Despite Oswald Garrison Villard’s success a century ago in the publication of his scholarly biography of John Brown, his popular book does not make use of half of the harvest of field research conducted by his associate, the author and journalist, Katherine Mayo. Fortunately for posterity, Mayo was able to move around the country and interview many people with direct relation to the John Brown story before they faded from this mortal scene. In keeping with the Fayetteville tribute to Lewis Sheridan Leary, I have provided a brief review of the materials gleaned by Katherine Mayo’s several interviews conducted in 1908-09. Perhaps it will be of value to those with a deeper interest in this unsung hero of the Harper’s Ferry raid.
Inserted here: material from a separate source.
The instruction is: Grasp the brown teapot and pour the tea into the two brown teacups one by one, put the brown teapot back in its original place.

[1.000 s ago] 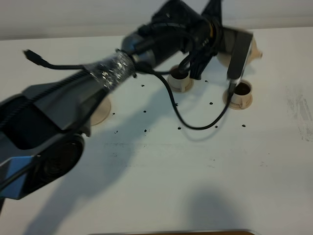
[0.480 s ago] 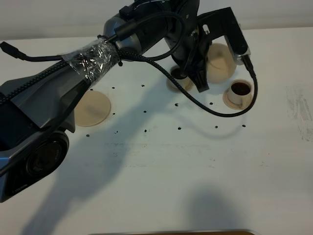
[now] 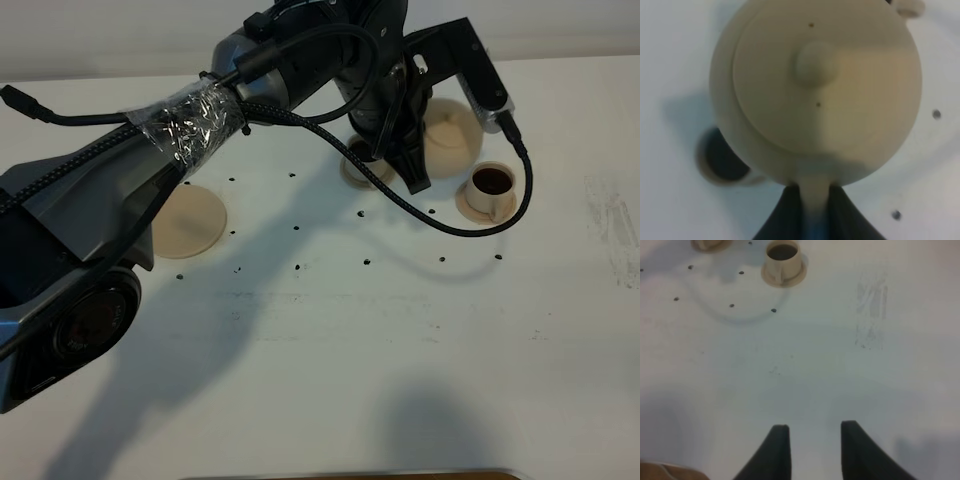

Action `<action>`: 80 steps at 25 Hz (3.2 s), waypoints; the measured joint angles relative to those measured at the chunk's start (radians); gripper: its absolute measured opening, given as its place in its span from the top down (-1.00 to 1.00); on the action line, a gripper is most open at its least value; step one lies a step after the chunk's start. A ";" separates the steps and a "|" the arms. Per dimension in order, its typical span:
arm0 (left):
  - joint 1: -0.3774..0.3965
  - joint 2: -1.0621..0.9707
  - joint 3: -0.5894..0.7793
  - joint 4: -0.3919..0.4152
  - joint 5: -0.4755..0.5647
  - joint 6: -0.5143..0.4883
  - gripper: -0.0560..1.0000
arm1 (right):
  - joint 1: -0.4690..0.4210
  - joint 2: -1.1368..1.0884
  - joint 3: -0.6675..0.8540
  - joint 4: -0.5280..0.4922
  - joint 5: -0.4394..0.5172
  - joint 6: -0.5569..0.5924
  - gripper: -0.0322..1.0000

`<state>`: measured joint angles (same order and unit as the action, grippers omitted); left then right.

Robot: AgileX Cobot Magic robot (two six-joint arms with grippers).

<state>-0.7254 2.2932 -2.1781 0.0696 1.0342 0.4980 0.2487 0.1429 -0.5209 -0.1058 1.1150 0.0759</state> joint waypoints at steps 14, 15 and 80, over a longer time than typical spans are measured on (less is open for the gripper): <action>0.000 0.000 0.000 -0.083 0.105 -0.184 0.59 | 0.000 0.000 0.000 0.000 0.000 0.000 0.47; 0.000 0.000 0.000 -0.076 0.110 -0.207 0.59 | 0.000 0.000 0.000 0.000 0.000 0.000 0.47; 0.058 -0.166 0.358 -0.078 -0.189 -0.314 0.59 | 0.000 0.000 0.000 0.000 0.000 0.000 0.47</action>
<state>-0.6678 2.1271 -1.8205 -0.0087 0.8453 0.1840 0.2487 0.1429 -0.5209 -0.1058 1.1150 0.0759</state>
     In 1908, Mayo met Henriette Evans, the sister of Lewis Sheridan Leary. In her notes, Mayo described Evans as "a small, bent, aged woman," dark skinned and wrinkled, with the appearance of "an Indian, not a negro." John S. Leary, brother of both Henriette and Lewis, was later a member of the North Carolina Legislature and dean of the Shaw University Law Department. Henriette's sister Delilah was the mother of Brown's other notable raider, John A. Copeland. "None of the men, on either side," Mayo noted, "were ever slaves." Julie named Lewis for a former boyfriend, Lewis Sheridan, a slave holder who "took his slaves to Liberia and manumitted them." [K. Mayo's interview with Mrs. Henriette Evans, Mother of Bruce Evans, March 5, 1908, Washington, D.C., Lewis Sheridan Leary folder, Box 12, John Brown-Oswald Garrison Villard Papers, Columbia University Rare Book and Manuscript Library. Hereinafter, OGV]
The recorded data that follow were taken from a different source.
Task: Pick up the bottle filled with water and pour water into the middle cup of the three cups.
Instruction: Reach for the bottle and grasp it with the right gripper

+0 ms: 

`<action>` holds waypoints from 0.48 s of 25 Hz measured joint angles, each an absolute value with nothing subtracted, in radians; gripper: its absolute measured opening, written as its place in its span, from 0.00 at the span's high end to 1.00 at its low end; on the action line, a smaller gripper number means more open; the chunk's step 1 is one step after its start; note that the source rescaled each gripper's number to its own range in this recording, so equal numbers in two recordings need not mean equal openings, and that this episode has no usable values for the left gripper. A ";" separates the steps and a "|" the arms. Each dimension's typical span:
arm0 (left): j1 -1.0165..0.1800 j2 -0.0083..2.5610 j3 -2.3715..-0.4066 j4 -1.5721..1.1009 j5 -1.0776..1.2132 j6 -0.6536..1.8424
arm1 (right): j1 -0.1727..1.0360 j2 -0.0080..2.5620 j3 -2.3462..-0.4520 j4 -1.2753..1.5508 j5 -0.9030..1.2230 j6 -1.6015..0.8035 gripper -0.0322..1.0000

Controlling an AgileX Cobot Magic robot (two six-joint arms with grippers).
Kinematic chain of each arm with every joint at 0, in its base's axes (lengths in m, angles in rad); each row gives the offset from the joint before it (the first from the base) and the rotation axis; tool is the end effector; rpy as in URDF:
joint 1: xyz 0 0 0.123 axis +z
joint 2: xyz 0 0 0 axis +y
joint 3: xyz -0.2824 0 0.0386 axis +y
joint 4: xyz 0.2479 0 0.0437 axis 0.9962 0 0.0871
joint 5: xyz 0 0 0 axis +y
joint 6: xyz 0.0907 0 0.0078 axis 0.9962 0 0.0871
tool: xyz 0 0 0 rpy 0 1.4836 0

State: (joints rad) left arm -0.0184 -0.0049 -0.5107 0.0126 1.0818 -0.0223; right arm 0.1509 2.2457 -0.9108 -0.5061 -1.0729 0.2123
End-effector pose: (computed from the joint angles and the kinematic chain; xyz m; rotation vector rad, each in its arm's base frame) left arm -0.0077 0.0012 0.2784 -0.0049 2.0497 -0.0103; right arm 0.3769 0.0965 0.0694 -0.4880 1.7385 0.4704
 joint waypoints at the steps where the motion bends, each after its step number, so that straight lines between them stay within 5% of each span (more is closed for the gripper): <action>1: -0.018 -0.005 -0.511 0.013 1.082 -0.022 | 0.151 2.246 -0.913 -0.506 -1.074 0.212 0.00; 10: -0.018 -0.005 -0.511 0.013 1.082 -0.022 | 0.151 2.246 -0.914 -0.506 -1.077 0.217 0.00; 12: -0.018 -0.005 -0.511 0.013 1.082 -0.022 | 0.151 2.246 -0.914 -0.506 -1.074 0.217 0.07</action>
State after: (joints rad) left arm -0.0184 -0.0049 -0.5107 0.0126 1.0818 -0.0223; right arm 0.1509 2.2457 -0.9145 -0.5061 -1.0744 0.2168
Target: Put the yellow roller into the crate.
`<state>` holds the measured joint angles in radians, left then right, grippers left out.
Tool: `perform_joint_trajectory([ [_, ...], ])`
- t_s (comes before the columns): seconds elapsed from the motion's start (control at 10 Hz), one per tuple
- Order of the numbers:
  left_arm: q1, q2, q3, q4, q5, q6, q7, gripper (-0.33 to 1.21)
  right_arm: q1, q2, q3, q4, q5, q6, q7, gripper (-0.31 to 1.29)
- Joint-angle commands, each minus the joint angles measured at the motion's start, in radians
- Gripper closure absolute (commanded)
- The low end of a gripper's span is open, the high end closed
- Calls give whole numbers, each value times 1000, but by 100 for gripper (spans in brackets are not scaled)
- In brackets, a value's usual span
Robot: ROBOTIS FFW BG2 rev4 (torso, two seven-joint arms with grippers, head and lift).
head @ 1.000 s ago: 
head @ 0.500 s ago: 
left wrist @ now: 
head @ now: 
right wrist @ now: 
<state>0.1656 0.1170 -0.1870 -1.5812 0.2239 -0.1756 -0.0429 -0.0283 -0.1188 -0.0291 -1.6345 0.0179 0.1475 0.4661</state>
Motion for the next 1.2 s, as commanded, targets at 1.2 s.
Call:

Lewis Leary's mother, Julie Mumrell, came to Fayetteville North Carolina in childhood when her parents emigrated from Guadeloupe. Julie married Matthew Leary, a saddler and harness maker who owned several plantations. Matthew and Julie settled on the edge of territory belonging to the indigenous Croatan people, and it was here that Lewis Leary and his siblings were born and reared [Mayo's interview with Mrs. Henriette Evans, March 5, 1908]. According to a 19th century historian, Stephen Weeks, the Croatan of North Carolina had some intermixture with English colonists on Roanoke Island dating back to the 16th century. Weeks described the Croatan people as "migratory in character, and of a whole range of colors from white to black," perhaps further reflecting mixture with people of both European and African stock. [See K. Mayo's notes from Stephen B. Weeks, "The Lost Colony of Roanoke," American Historical Society (Oct. 1891): pp. 107-46, Lewis S. Leary folder, Box 12, OGV.]
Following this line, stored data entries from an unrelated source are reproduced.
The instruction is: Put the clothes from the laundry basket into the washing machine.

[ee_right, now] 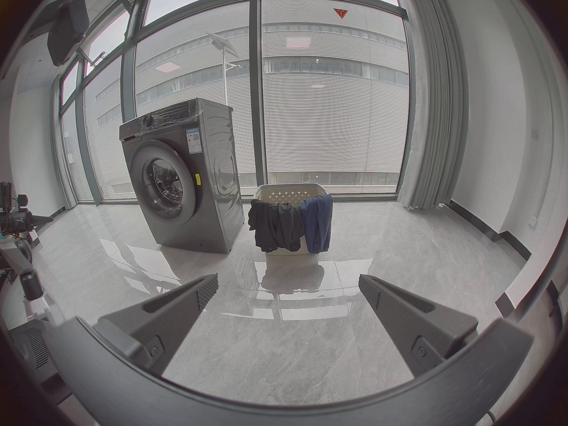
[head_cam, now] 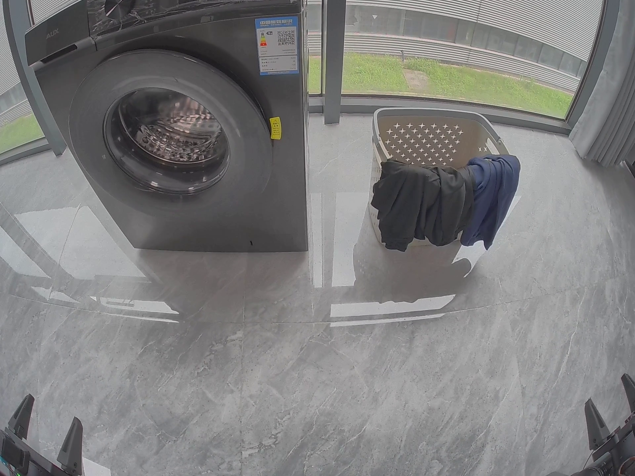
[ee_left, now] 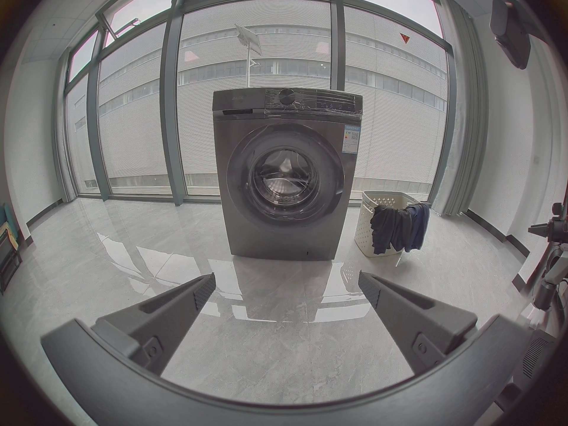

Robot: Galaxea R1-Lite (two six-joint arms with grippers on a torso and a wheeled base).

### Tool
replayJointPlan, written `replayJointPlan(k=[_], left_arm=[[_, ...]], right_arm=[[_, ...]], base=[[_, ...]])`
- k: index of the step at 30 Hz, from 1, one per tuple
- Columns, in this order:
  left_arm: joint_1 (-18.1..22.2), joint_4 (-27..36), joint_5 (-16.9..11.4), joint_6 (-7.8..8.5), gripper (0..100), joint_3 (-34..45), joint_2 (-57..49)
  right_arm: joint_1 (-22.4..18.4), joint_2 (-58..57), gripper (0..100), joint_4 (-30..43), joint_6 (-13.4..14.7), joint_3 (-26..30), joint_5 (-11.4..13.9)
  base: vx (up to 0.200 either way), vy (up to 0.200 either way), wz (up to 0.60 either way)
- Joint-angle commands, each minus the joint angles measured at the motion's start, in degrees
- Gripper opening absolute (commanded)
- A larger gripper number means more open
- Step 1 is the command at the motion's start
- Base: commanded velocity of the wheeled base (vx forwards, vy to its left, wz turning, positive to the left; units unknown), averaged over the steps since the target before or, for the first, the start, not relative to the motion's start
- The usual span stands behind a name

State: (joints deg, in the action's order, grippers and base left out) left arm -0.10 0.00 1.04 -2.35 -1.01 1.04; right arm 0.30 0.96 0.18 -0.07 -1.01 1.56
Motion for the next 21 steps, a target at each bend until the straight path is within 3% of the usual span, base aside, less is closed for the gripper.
replayJointPlan(k=[1, 7, 21], left_arm=[[0.01, 0.0, 0.02, -0.11, 100, 1.01, -0.86], [0.01, 0.0, -0.07, -0.11, 100, 1.01, -0.86], [0.01, 0.0, -0.07, -0.2, 100, 1.01, -0.86]], right_arm=[[0.05, -0.79, 100, -0.01, -0.01, 0.92, 0.02], [0.05, -0.79, 100, -0.01, -0.01, 0.92, 0.02], [0.05, -0.79, 100, -0.01, -0.01, 0.92, 0.02]], base=[[0.0, 0.0, 0.0], [0.0, 0.0, 0.0], [0.0, -0.2, 0.0]])
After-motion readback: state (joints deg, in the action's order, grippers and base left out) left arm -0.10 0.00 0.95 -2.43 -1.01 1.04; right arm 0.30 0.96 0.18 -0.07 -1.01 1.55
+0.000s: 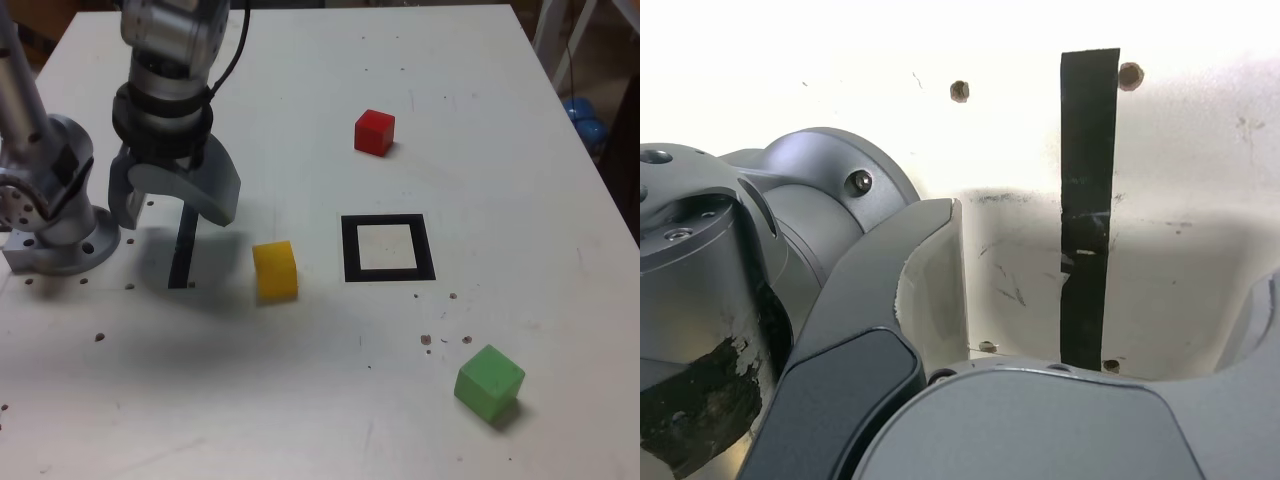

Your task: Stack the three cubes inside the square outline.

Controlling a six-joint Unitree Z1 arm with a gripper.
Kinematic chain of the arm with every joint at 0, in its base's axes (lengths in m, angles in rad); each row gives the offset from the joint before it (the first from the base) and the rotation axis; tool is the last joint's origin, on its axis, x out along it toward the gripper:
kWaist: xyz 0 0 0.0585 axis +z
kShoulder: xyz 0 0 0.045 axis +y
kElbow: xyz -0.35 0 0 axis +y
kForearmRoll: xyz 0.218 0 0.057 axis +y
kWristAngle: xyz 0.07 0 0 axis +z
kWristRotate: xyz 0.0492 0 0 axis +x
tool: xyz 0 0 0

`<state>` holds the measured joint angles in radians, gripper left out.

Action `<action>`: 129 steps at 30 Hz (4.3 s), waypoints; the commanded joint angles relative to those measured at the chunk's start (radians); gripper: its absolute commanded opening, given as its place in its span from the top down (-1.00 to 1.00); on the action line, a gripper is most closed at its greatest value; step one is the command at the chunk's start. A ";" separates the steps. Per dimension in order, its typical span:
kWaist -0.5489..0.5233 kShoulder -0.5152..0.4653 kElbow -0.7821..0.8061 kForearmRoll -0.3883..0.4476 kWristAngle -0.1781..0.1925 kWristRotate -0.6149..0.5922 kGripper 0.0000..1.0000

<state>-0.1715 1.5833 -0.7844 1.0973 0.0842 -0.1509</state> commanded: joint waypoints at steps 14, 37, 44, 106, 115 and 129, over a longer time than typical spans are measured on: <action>0.001 0.013 -0.014 0.003 -0.023 0.012 -0.98; 0.228 0.086 -0.183 0.019 0.030 0.317 -0.99; 0.339 0.131 -0.313 0.062 0.082 0.483 -0.98; 0.560 0.658 -0.968 0.138 0.163 0.913 0.26; 0.560 0.658 -0.963 0.136 0.163 0.913 0.34; 0.484 0.613 -0.918 0.137 0.113 0.712 0.34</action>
<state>0.3259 2.2108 -1.7088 1.2343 0.2022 0.5864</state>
Lewis Leary's father was the son of Jeremiah O'Leary, an Irishman who had fought under Gen. Nathaniel Green in the Revolutionary War.  O'Leary married Sallie Revels, a woman of Croatan and black heritage, described as a large woman of extremely light complexion ("very white"). In fact, Sallie's family was entirely aloof from local blacks and she identified with and was recognized as Croatan. [K. Mayo's interview with Mrs. Henriette Evans, Mother of Bruce Evans, March 5, 1908]

Mayo notes that in the earlier 19th century, the North Carolina Legislature made provision for manumission by allowing enslaved people to work off the price of their purchase and then being made free by the state. "It was Matthew Leary's custom to buy slaves offered in the market, let them work out their purchase money, and then get the State to manumit them." But as Southern slavery became more hardened and reactionary in the 1830s, an act was passed repealing the power of manumission (1835). This put an end to Matthew Leary's practice. North Carolina also stripped suffrage from free men of color at this time. [Mayo's interview with Mrs. Henriette Evans, March 5, 1908].

Lewis' move to Oberlin was not entirely based on preference. According to his sister Henriette, Lewis was a passionate abolitionist who regularly moved among enslaved blacks on plantations around Fayetteville, preaching insurrection. "I would be no man's slave," he would declare. [Mayo's interview with Mrs. Henriette Evans, March 5, 1908]. Lewis' wife also recalled that he was always "preaching rebellion to the slaves round about" Fayetteville, "and finally was driven to fly. . .the place having become too hot for him." [K. Mayo's interview with Mary Patterson Leary Langston, July 27, 1909, Oberlin, Ohio, Lewis S. Leary folder, Box 12, OGV]. She may have been referring to a specific incident in which Leary had to flee to save his life. According to Lewis' sister, Henriette, the family was so concerned about Lewis' dangerous profession that they thought it best to send him to Oberlin, Ohio with her after her marriage. [Mayo's interview with Mrs. Henriette Evans, March 5, 1908].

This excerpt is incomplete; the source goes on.